*** Opening Data segment ***
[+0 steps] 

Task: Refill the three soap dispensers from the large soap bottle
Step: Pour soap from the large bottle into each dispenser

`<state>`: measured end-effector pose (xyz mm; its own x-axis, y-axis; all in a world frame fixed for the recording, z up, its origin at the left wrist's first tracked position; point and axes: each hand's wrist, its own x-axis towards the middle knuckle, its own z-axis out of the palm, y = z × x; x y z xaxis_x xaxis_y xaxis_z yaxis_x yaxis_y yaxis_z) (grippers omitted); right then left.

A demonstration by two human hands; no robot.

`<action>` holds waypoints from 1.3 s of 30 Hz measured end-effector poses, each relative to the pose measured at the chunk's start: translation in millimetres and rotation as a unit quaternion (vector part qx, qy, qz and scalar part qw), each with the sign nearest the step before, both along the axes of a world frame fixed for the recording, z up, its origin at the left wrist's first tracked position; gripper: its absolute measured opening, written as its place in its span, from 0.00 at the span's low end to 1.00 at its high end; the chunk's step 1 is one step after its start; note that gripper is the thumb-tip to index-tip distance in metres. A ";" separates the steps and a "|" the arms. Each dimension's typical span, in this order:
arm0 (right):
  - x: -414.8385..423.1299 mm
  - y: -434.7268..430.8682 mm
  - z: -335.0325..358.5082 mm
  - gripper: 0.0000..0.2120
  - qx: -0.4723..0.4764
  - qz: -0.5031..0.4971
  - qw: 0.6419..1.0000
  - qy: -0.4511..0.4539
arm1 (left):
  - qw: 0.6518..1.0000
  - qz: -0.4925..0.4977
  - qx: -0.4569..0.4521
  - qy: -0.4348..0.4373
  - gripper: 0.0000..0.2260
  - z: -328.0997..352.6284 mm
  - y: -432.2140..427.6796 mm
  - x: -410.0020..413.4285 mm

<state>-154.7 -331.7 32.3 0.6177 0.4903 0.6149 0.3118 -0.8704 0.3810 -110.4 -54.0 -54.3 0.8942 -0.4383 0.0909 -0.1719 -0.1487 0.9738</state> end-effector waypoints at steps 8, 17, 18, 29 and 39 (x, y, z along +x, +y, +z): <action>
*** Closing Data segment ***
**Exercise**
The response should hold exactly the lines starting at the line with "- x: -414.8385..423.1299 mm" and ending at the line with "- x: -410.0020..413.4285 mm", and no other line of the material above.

**Exercise solution**
  - x: -414.8385..423.1299 mm
  - y: -434.7268..430.8682 mm
  - z: -335.0325..358.5082 mm
  - gripper: 0.0000..0.2120
  - qx: -0.4723..0.4764
  - qz: -0.5031..0.4971
  - qw: 0.6419..1.0000
  - qy: -0.4511..0.4539
arm1 (left):
  - qw: 0.6518..1.0000
  - qz: -0.4925..0.4977
  - qx: -0.4569..0.4521
  - qy: -0.4348..0.4373
  - gripper: 0.0000..0.2260
  - z: -328.0997..352.6284 mm
  - y: -432.2140..427.6796 mm
  - x: -410.0020..413.4285 mm

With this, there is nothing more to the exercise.